Task requirements> The listing that follows must be given again in full and exactly.

Available data>
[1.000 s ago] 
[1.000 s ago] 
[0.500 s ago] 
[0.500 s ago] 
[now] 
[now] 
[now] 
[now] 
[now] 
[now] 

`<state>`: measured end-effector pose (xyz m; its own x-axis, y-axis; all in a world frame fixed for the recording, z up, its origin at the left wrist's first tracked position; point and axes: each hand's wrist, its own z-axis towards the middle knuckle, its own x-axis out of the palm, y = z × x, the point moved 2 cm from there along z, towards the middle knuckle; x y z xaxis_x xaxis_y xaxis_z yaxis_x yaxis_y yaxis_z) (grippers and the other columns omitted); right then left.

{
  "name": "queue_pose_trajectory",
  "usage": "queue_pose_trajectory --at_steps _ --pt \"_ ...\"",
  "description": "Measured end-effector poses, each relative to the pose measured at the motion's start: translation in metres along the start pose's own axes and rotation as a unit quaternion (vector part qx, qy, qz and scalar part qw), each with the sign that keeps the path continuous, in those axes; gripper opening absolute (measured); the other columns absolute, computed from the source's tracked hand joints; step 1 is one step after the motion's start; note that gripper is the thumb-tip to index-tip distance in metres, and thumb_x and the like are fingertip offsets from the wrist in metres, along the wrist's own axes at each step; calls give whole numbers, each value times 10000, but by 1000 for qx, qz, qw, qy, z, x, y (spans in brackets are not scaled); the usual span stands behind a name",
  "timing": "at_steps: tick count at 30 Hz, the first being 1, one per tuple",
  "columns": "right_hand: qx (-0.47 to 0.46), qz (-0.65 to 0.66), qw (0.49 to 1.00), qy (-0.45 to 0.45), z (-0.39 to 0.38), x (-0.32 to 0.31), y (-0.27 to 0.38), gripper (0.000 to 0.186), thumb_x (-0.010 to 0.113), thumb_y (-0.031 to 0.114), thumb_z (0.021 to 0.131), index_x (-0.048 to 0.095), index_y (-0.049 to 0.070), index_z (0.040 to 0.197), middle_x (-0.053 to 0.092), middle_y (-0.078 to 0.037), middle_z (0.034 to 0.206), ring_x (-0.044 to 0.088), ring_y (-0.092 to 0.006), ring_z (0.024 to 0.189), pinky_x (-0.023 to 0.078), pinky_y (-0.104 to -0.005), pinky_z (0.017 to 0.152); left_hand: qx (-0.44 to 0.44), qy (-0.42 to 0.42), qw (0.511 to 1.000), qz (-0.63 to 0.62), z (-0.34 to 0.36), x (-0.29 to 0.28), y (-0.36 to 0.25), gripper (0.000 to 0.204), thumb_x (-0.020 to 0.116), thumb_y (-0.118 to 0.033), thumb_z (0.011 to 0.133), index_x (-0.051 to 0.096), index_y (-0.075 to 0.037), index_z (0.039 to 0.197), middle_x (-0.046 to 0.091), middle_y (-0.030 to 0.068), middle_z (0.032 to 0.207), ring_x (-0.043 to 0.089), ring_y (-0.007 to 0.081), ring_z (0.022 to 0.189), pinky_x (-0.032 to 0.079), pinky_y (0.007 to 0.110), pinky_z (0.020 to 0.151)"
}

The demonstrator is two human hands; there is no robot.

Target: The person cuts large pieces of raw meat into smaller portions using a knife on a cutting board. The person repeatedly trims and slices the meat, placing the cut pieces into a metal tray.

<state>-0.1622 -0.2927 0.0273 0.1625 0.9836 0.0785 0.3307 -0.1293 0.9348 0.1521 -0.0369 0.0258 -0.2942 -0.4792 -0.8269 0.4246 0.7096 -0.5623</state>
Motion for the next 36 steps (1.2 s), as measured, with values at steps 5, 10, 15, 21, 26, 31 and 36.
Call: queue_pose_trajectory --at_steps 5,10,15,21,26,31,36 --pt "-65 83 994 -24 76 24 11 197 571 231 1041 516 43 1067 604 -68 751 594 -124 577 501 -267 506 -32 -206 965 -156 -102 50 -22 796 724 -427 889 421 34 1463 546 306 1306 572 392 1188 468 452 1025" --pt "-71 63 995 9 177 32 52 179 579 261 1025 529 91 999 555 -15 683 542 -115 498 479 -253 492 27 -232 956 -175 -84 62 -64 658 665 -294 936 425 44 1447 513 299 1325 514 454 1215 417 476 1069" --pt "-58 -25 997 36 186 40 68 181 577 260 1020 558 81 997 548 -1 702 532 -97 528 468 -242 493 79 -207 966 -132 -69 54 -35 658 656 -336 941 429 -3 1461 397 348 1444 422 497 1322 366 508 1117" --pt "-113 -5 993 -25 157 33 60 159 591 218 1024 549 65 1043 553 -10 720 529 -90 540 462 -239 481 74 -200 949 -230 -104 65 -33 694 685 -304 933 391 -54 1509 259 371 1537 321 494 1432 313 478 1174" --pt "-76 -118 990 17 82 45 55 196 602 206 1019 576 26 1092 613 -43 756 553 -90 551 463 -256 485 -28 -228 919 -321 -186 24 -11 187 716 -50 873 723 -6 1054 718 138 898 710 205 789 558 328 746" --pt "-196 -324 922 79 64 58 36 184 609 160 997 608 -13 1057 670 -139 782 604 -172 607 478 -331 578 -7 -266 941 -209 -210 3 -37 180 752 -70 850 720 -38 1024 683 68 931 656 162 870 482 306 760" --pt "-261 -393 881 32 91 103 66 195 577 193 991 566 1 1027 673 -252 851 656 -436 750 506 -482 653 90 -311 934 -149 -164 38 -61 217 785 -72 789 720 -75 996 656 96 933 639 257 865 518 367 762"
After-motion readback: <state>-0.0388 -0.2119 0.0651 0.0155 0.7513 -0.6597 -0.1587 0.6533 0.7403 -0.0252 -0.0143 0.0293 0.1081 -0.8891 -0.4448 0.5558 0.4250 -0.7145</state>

Solution to the exercise>
[1.000 s ago] 
[1.000 s ago] 
[0.500 s ago] 
[0.500 s ago] 
[now] 
[now] 
[now] 
[now] 
[now] 
[now] 

`<state>`: measured end-effector pose (xyz m; its own x-axis, y-axis; all in a world frame fixed for the recording, z up, its origin at the left wrist's first tracked position; point and axes: each hand's wrist, its own z-axis towards the middle knuckle, its own x-axis out of the palm, y = z × x, the point moved 2 cm from there along z, towards the middle knuckle; x y z xaxis_x xaxis_y xaxis_z yaxis_x yaxis_y yaxis_z) (grippers and the other columns omitted); right then left.

{
  "name": "queue_pose_trajectory",
  "usage": "queue_pose_trajectory --at_steps _ --pt \"_ ...\"",
  "description": "Measured end-effector poses, each relative to the pose measured at the motion's start: translation in metres along the start pose's own axes and rotation as a unit quaternion (vector part qx, qy, qz and scalar part qw), each with the sign that keeps the path continuous, in those axes; gripper opening absolute (measured); the other columns absolute, computed from the source's tracked hand joints; step 1 is one step after the motion's start; note that gripper is the thumb-tip to index-tip distance in metres, and thumb_x and the like are fingertip offsets from the wrist in metres, along the wrist's own axes at each step; calls give whole numbers, each value times 10000, but by 1000 for qx, qz, qw, qy, z, x, y (spans in brackets are not scaled); the usual span stands behind a name",
  "timing": "at_steps: tick count at 30 Hz, the first being 1, one per tuple",
  "columns": "right_hand: qx (-0.47 to 0.46), qz (-0.65 to 0.66), qw (0.49 to 1.00), qy (-0.45 to 0.45), z (-0.39 to 0.38), x (-0.32 to 0.31), y (-0.27 to 0.38), gripper (0.000 to 0.186), thumb_x (-0.010 to 0.113), thumb_y (-0.031 to 0.114), thumb_z (0.021 to 0.131), index_x (-0.048 to 0.095), index_y (-0.049 to 0.070), index_z (0.040 to 0.197), middle_x (-0.053 to 0.092), middle_y (-0.078 to 0.037), middle_z (0.034 to 0.206), ring_x (-0.044 to 0.088), ring_y (-0.092 to 0.006), ring_z (0.024 to 0.189), pinky_x (-0.023 to 0.078), pinky_y (-0.104 to -0.005), pinky_z (0.017 to 0.152); left_hand: qx (-0.44 to 0.44), qy (-0.42 to 0.42), qw (0.511 to 1.000), qz (-0.63 to 0.62), z (-0.34 to 0.36), x (-0.29 to 0.28), y (-0.36 to 0.25), gripper (0.000 to 0.204), thumb_x (-0.020 to 0.116), thumb_y (-0.118 to 0.033), thumb_z (0.011 to 0.133), index_x (-0.051 to 0.096), index_y (-0.075 to 0.037), index_z (0.039 to 0.197), middle_x (-0.046 to 0.091), middle_y (-0.030 to 0.068), middle_z (0.032 to 0.207), ring_x (-0.043 to 0.089), ring_y (-0.007 to 0.081), ring_z (0.022 to 0.189), pinky_x (-0.032 to 0.079), pinky_y (0.007 to 0.110), pinky_z (0.020 to 0.151)"
}

The demonstrator is two human hands; there is no robot.

Target: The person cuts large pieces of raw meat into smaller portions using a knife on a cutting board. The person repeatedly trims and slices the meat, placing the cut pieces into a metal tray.

<state>-0.1622 -0.2927 0.0273 0.1625 0.9836 0.0785 0.3307 -0.1293 0.9348 0.1521 -0.0369 0.0258 -0.2942 -0.4792 -0.8269 0.4246 0.7096 -0.5623</state>
Motion for the next 36 steps (1.2 s), as measured, with values at steps 5, 10, 15, 21, 26, 31 and 36.
Call: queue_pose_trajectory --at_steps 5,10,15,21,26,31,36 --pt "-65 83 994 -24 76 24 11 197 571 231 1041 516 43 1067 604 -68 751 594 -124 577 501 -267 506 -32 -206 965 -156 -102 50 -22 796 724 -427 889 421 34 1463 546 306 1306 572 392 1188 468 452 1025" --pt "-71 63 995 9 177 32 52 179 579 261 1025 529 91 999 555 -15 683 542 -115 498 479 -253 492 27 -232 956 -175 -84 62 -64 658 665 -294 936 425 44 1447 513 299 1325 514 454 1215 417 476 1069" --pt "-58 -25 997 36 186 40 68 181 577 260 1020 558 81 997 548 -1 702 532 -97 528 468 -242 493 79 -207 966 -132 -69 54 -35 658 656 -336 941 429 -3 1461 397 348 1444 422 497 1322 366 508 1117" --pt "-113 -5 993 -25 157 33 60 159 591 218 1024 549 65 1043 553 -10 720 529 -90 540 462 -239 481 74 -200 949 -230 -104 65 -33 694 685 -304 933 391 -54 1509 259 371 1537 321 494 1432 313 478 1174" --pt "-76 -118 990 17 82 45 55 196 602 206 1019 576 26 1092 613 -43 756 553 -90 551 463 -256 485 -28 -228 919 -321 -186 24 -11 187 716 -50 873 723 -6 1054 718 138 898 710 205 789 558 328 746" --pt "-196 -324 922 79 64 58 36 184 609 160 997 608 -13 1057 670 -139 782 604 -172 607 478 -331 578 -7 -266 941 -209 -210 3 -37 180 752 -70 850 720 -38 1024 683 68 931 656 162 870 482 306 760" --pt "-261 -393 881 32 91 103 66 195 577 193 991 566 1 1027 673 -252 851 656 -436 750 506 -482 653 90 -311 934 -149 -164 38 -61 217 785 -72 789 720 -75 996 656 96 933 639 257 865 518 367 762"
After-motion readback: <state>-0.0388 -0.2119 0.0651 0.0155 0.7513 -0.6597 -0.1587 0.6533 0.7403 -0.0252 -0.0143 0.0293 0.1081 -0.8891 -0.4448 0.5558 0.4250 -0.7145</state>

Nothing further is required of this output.